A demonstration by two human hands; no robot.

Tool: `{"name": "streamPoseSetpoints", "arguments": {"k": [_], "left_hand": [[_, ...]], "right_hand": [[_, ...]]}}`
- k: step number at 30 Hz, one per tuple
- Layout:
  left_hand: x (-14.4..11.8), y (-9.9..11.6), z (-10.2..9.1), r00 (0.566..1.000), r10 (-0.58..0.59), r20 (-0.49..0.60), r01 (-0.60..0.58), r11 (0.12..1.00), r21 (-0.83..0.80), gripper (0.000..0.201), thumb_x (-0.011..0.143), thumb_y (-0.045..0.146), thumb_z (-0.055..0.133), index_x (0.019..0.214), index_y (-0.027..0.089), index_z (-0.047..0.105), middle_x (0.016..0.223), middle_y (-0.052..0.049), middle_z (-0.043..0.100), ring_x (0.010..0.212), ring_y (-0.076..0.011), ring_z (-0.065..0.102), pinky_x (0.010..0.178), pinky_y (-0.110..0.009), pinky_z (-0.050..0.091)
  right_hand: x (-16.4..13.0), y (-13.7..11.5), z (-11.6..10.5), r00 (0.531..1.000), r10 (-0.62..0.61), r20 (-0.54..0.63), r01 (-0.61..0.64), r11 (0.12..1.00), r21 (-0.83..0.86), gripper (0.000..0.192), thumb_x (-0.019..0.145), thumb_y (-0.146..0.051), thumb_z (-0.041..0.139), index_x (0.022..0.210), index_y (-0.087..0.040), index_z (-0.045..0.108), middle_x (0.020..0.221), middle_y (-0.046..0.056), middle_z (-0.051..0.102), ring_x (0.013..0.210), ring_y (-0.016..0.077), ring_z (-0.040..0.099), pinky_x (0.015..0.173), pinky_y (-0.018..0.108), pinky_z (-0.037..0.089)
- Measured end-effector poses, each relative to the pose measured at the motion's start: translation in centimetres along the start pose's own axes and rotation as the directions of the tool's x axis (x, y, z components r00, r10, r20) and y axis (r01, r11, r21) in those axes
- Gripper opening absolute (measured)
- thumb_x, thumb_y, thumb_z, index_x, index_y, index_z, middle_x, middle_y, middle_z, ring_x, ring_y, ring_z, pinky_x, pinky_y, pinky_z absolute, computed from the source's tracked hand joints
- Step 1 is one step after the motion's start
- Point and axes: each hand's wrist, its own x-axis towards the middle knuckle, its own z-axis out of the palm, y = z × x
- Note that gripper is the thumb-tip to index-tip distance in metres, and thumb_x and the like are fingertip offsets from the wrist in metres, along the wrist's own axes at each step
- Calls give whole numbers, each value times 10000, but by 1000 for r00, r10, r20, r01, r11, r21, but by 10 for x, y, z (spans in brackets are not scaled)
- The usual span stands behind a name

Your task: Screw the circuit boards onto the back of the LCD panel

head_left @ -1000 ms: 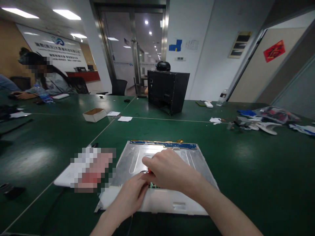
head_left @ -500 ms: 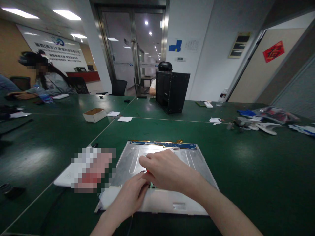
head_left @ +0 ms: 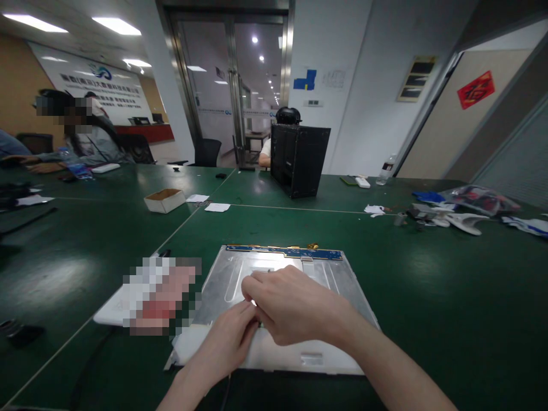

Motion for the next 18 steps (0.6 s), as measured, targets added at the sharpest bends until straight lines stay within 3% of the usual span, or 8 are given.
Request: {"name": "streamPoseSetpoints", "arguments": {"k": [5,10,15,18], "left_hand": [[0,1,-1,1000,-15,9,15,1000,14,216,852,106,434,973,202,585,966,-57,643,878,-201,600,755,-295,461],[-2,0,0,999,-36,23,36,999,12,197,864,135,430,950,197,596,906,-57,652,843,-207,611,755,-306,468],[-1,-3,3,1000,3,-15,-3,1000,4,194,835,101,415,918,183,570,907,-60,626,845,-199,589,730,-294,461],[0,-2,2,1000,17,1,-17,1000,14,183,829,95,416,891,185,563,914,-57,618,848,-194,580,722,-287,449]], "right_hand": [[4,2,6,995,69,-66,-72,997,-41,133,840,-270,514,931,-174,509,764,16,634,592,134,533,466,271,212],[6,4,10,991,116,-68,-121,990,-70,304,876,-455,483,805,-170,561,660,24,625,574,143,547,474,275,194],[2,4,6,996,68,-63,-68,998,3,187,790,-325,547,884,-163,546,822,43,637,645,150,548,479,276,227],[1,4,4,998,32,-55,-30,999,23,219,736,-256,552,930,-159,522,860,43,626,644,145,529,469,276,229]]}}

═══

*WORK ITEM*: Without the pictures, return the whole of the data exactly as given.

*RESPONSE TO THE TASK*:
A demonstration by two human hands; no robot.

Tool: `{"name": "streamPoseSetpoints", "arguments": {"k": [_], "left_hand": [[_, ...]], "right_hand": [[_, ...]]}}`
- k: step number at 30 Hz, one per tuple
- Layout:
  left_hand: x (-14.4..11.8), y (-9.9..11.6), z (-10.2..9.1), r00 (0.566..1.000), r10 (-0.58..0.59), r20 (-0.49..0.60), r01 (-0.60..0.58), r11 (0.12..1.00), r21 (-0.83..0.80), gripper (0.000..0.201), thumb_x (-0.011..0.143), thumb_y (-0.045..0.146), thumb_z (-0.055..0.133), index_x (0.019..0.214), index_y (-0.027..0.089), index_z (-0.047..0.105), middle_x (0.016..0.223), middle_y (-0.052..0.049), middle_z (-0.043..0.100), ring_x (0.010..0.212), ring_y (-0.076..0.011), ring_z (-0.065..0.102), pinky_x (0.010..0.178), pinky_y (-0.110..0.009), pinky_z (-0.050..0.091)
  right_hand: x (-16.4..13.0), y (-13.7..11.5), z (-11.6..10.5), r00 (0.531..1.000), r10 (-0.62..0.61), r20 (-0.54..0.63), r01 (-0.61..0.64), r11 (0.12..1.00), r21 (-0.83..0.86), gripper (0.000..0.192), thumb_x (-0.019..0.145), thumb_y (-0.146..0.051), thumb_z (-0.041..0.139), index_x (0.022..0.210), index_y (-0.087..0.040), index_z (-0.045..0.108), middle_x (0.020..0.221), middle_y (-0.046..0.056), middle_z (-0.051..0.102), ring_x (0.013..0.210), ring_y (-0.016..0.077), ring_z (-0.040..0.099), pinky_x (0.015..0.173), pinky_y (-0.018..0.108), pinky_z (-0.037..0.089)
- Measured end-effector poses, each relative to the pose measured at the motion's start: translation in centimetres along the start pose's own axes and rotation as the directions of the tool's x axis (x, y, z components r00, r10, r20) and y axis (r01, r11, r21) in those axes
- Gripper opening absolute (measured)
- thumb_x, thumb_y, thumb_z, index_x, index_y, index_z, middle_x, middle_y, middle_z, ring_x, ring_y, ring_z, pinky_x, pinky_y, pinky_z absolute, computed from the source's tracked hand joints
- Step 1 is one step after the motion's start
- Point and axes: each hand's wrist, its own x-axis towards the middle knuckle, its own z-axis out of the palm, y = z × x
- Note that gripper is the thumb-tip to index-tip distance in metres, and thumb_x and the like are fingertip offsets from the wrist in metres, along the wrist's own axes at each step
- Calls give whole numbers, each value times 10000, but by 1000 for r00, r10, r20, r01, r11, r21, but by 10 for x, y, z (spans in brackets are not scaled)
- The usual span stands behind a name

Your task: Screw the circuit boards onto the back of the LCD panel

head_left @ -1000 ms: 
head_left @ -500 ms: 
head_left @ +0 ms: 

Motion for the next 18 steps (0.6 s), as measured, targets added at the sharpest bends until straight lines stay within 3% of the usual span, or 8 are given.
Request: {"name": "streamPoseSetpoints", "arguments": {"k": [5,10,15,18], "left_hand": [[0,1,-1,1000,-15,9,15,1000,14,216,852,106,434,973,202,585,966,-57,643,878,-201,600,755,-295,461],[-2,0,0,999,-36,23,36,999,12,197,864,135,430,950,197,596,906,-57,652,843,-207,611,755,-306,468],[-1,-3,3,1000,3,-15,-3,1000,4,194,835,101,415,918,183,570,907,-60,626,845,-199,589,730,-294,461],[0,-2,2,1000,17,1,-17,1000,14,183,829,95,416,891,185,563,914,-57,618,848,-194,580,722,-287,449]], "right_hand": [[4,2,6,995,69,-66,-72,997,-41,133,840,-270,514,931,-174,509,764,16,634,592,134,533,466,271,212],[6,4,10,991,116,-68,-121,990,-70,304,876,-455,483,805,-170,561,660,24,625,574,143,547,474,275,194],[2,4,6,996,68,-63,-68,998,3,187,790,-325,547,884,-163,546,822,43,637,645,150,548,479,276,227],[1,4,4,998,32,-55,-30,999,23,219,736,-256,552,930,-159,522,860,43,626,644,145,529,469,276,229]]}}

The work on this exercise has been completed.